[WHAT IS NEEDED]: Go to the line containing "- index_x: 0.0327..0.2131" in the records below and print it and every following line exactly, on through the line containing "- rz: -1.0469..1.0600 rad", then stop.

[MATERIAL TO PROCESS]:
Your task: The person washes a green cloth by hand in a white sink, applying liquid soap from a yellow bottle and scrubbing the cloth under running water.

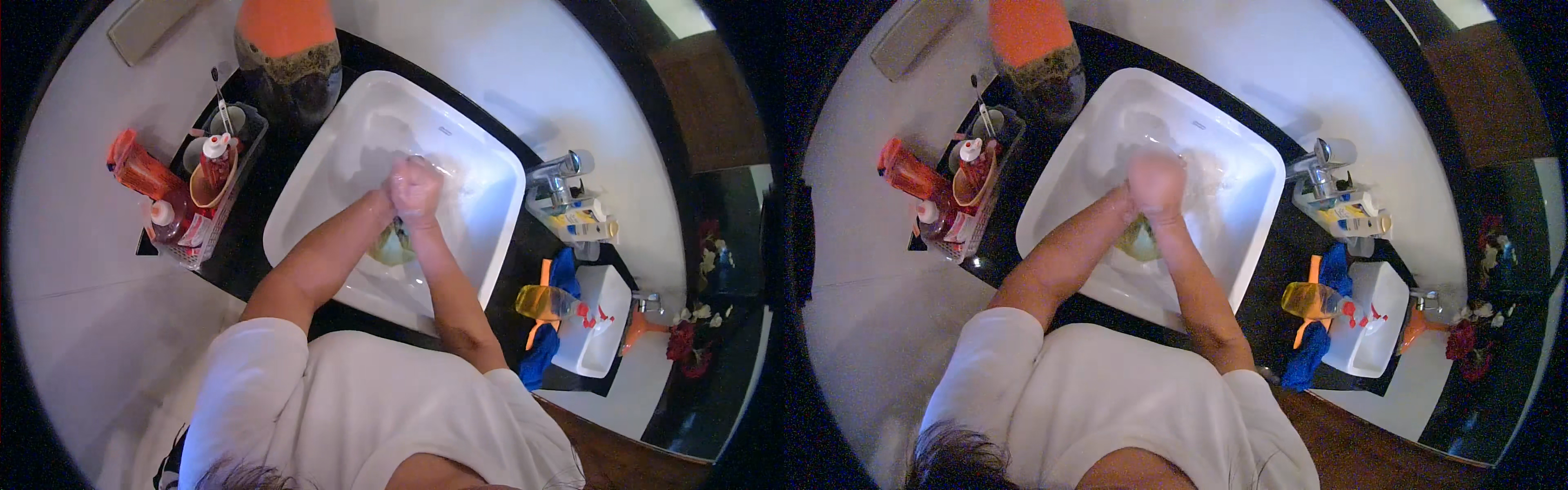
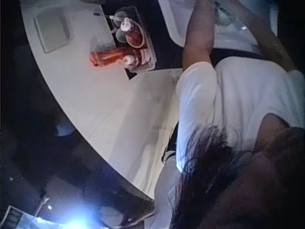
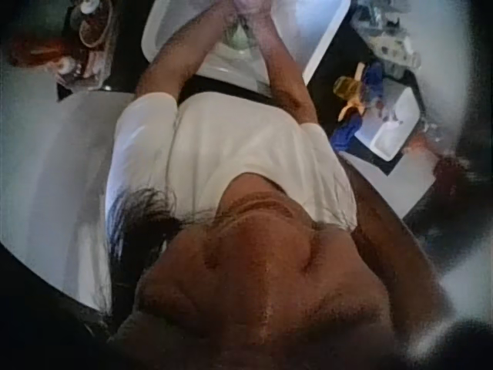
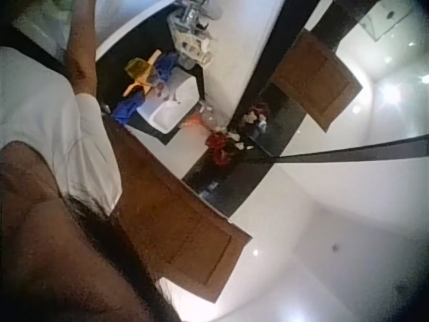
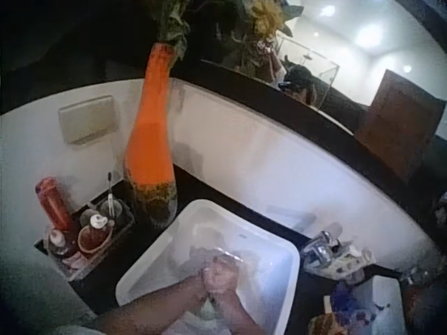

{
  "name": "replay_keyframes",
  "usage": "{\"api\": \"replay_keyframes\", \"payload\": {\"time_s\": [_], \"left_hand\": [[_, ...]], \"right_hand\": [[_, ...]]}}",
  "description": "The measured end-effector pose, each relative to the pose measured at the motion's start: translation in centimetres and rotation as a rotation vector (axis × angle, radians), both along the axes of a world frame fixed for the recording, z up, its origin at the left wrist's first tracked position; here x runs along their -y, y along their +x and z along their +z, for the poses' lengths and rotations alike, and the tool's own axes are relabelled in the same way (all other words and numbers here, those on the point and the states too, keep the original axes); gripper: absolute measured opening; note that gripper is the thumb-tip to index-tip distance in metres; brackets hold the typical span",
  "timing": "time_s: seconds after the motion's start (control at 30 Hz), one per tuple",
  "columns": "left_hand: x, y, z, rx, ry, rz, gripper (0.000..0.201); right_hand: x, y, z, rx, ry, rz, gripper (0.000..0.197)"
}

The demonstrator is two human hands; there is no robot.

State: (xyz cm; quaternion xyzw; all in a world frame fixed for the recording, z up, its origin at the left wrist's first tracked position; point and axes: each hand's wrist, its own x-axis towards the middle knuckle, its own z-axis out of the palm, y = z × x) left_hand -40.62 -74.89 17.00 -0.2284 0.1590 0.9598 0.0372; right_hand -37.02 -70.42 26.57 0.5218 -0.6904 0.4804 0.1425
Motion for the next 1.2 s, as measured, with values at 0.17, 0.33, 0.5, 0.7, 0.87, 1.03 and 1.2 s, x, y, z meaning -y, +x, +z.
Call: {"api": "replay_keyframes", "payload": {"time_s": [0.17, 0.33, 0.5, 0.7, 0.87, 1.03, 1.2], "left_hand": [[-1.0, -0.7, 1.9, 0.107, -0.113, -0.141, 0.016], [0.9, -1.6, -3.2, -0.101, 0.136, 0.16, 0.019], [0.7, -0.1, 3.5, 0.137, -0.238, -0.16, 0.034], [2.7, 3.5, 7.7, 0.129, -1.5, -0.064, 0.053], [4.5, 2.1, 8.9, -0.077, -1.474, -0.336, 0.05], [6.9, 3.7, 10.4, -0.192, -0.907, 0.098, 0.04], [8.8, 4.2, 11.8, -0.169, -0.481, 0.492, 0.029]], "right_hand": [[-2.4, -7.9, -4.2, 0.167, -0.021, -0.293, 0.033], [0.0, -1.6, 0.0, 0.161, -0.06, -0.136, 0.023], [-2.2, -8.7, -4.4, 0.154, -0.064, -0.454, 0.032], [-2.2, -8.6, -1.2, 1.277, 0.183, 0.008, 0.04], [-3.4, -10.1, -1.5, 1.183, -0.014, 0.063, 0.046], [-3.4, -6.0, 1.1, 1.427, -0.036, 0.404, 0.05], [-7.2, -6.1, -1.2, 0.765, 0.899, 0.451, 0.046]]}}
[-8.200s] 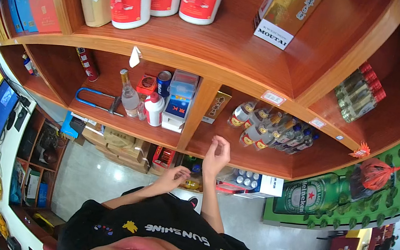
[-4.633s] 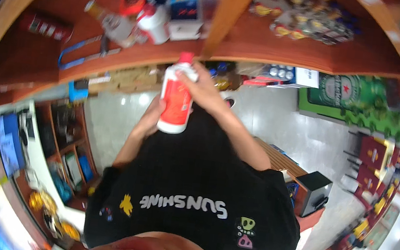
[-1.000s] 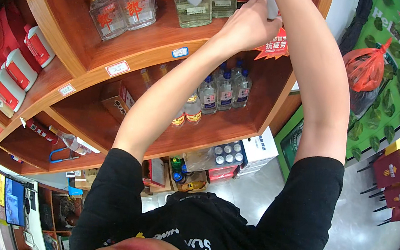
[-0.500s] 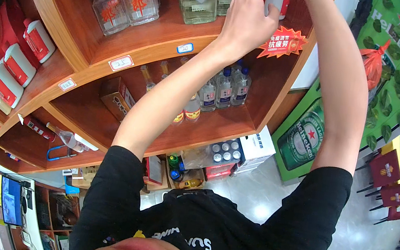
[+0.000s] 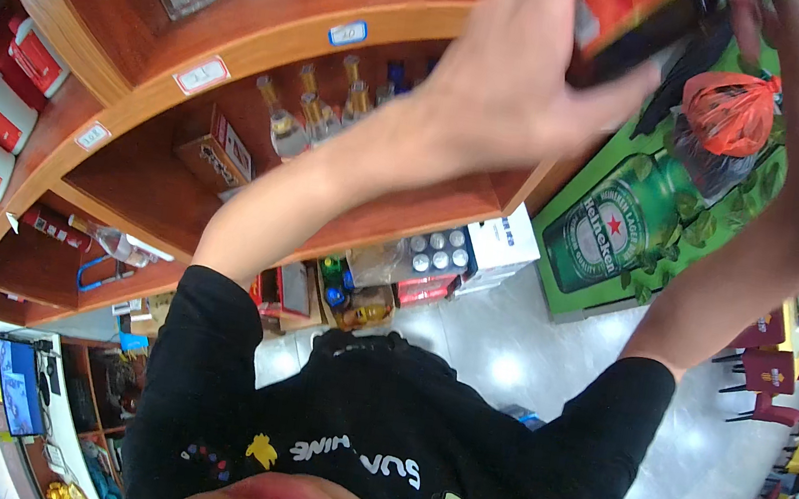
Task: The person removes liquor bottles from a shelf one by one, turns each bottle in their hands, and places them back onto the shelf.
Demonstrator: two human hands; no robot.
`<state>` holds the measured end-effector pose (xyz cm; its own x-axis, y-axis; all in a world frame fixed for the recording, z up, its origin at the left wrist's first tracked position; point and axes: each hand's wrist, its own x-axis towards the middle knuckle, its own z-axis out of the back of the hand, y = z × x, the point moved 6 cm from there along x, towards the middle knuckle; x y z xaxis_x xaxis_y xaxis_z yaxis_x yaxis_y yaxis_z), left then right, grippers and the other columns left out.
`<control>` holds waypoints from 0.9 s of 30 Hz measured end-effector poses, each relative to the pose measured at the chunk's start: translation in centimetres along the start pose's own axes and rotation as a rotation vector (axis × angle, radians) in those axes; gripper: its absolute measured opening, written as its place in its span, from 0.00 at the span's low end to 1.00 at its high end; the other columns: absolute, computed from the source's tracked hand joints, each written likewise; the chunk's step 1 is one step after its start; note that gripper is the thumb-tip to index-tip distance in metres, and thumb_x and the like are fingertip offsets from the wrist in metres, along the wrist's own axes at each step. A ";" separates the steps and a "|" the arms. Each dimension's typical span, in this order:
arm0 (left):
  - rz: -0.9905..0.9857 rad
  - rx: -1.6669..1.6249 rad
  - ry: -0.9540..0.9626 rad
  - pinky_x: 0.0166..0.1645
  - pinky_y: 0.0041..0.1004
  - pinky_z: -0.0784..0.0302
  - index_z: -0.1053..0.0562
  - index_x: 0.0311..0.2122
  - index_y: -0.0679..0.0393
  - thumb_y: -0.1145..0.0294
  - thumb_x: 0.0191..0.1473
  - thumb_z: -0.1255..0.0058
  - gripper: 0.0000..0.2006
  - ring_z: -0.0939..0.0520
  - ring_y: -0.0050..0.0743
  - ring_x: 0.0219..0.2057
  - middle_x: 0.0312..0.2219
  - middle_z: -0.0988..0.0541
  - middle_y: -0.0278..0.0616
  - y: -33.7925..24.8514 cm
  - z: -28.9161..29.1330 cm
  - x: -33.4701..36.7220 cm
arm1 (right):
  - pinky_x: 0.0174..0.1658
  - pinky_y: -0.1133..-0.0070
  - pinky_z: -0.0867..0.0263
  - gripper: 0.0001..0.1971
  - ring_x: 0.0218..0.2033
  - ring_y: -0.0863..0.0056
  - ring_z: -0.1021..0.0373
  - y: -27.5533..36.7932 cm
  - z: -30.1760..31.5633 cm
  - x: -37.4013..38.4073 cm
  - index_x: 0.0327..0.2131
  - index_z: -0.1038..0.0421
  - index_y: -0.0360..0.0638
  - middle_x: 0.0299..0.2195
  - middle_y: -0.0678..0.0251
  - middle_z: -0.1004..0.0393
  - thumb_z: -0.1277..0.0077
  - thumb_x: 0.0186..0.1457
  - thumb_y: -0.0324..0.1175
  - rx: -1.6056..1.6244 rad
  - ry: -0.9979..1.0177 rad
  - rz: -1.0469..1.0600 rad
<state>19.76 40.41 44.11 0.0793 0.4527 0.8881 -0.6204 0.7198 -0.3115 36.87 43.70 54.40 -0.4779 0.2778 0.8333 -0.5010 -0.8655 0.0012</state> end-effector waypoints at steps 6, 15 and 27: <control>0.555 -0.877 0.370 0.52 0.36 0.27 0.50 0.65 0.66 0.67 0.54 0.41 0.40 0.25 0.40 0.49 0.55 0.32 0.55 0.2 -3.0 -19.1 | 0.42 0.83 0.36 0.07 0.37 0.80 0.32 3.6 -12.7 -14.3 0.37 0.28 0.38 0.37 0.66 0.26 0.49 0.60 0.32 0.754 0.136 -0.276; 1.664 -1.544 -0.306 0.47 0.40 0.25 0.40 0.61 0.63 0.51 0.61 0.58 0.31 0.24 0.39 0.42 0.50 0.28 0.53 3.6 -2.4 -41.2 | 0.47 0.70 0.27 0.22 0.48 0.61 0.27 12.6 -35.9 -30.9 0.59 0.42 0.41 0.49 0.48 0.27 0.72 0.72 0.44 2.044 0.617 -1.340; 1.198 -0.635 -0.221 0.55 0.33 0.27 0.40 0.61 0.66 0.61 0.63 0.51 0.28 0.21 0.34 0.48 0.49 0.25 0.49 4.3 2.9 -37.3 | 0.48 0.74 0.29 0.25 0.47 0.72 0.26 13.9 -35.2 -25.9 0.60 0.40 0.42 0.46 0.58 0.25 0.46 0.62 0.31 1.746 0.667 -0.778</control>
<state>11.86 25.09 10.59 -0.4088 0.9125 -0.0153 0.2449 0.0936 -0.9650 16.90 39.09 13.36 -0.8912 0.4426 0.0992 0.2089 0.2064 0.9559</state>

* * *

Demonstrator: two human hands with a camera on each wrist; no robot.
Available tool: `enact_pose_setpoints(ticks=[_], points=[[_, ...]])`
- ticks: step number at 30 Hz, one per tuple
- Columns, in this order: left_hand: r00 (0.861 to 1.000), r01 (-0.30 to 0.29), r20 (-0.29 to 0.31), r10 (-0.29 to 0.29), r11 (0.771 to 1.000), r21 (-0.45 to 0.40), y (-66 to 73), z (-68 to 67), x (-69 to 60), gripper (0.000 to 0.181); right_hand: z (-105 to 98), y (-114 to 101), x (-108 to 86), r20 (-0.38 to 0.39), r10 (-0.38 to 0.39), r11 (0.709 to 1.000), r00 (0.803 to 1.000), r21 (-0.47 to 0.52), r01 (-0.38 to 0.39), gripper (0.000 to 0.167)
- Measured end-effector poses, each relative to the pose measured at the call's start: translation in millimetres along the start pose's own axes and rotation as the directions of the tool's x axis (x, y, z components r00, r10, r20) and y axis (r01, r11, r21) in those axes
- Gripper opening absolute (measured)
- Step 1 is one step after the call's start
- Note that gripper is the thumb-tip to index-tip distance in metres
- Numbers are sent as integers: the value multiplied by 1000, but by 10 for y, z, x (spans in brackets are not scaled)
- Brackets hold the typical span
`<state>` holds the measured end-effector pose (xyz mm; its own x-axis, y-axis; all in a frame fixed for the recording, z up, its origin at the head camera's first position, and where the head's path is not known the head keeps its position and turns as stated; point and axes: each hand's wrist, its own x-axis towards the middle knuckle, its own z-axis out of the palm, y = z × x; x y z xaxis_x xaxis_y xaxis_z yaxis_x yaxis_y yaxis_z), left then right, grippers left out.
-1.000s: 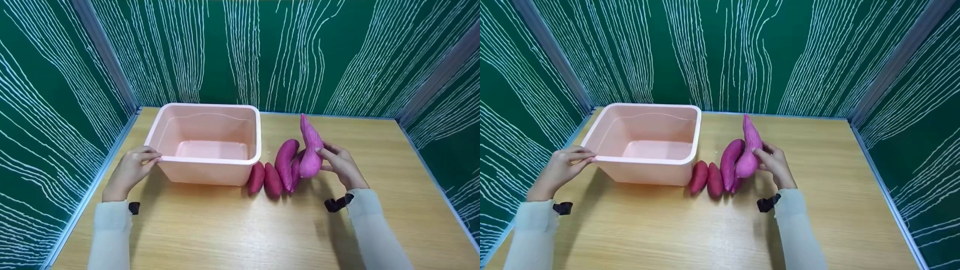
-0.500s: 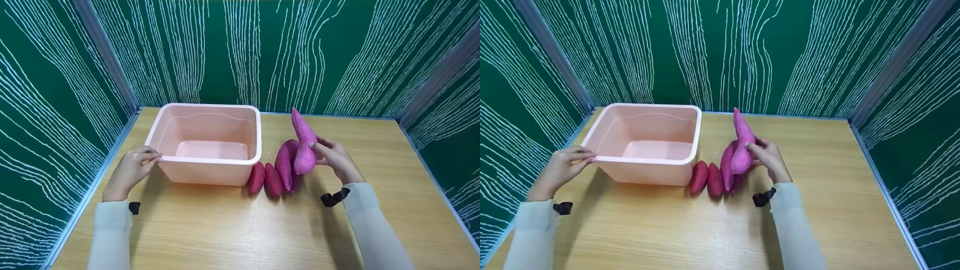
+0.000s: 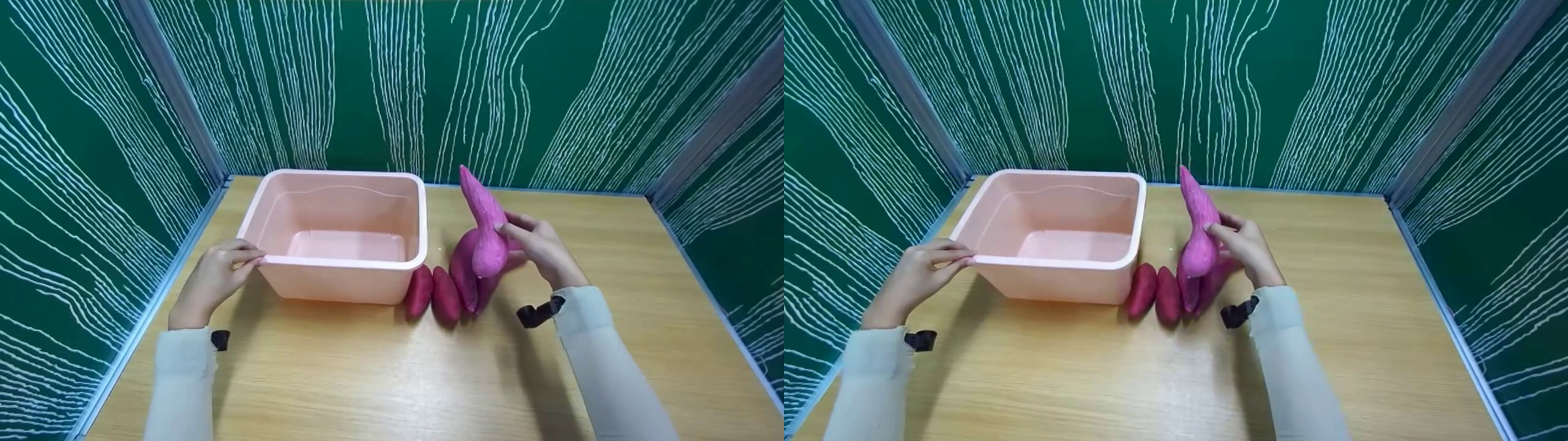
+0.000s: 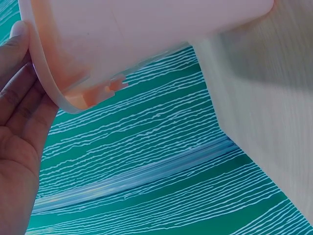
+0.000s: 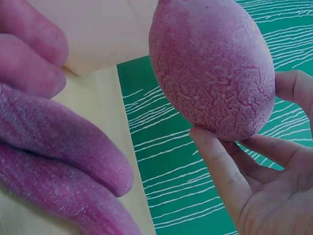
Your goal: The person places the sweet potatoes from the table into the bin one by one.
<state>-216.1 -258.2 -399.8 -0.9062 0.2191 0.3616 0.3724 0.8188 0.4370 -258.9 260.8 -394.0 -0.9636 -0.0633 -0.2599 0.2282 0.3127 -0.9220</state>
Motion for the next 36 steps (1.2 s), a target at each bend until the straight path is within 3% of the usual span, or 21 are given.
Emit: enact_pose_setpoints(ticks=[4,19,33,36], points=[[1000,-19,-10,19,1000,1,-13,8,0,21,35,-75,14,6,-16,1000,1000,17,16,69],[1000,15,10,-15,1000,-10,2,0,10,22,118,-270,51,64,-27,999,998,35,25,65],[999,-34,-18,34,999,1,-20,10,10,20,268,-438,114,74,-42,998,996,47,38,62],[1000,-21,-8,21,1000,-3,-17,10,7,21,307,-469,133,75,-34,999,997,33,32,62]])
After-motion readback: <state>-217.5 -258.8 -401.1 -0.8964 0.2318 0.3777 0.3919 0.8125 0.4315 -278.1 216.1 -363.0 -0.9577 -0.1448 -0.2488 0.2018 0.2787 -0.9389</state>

[EXERCISE RESULT]:
  - index_x: 0.0327..0.2131
  - index_z: -0.1038..0.0421
  - index_y: -0.0360..0.0638
  - middle_x: 0.0299..0.2195
  - middle_y: -0.0678..0.0251
  - middle_z: -0.1004..0.0393
  - thumb_z: -0.1277..0.0077
  - thumb_x: 0.0186..0.1457
  - thumb_y: -0.0324..0.1175
  - rx: -1.6056..1.6244 rad
  - ry: -0.9979..1.0177 rad
  - rz: -1.0469..1.0600 rad

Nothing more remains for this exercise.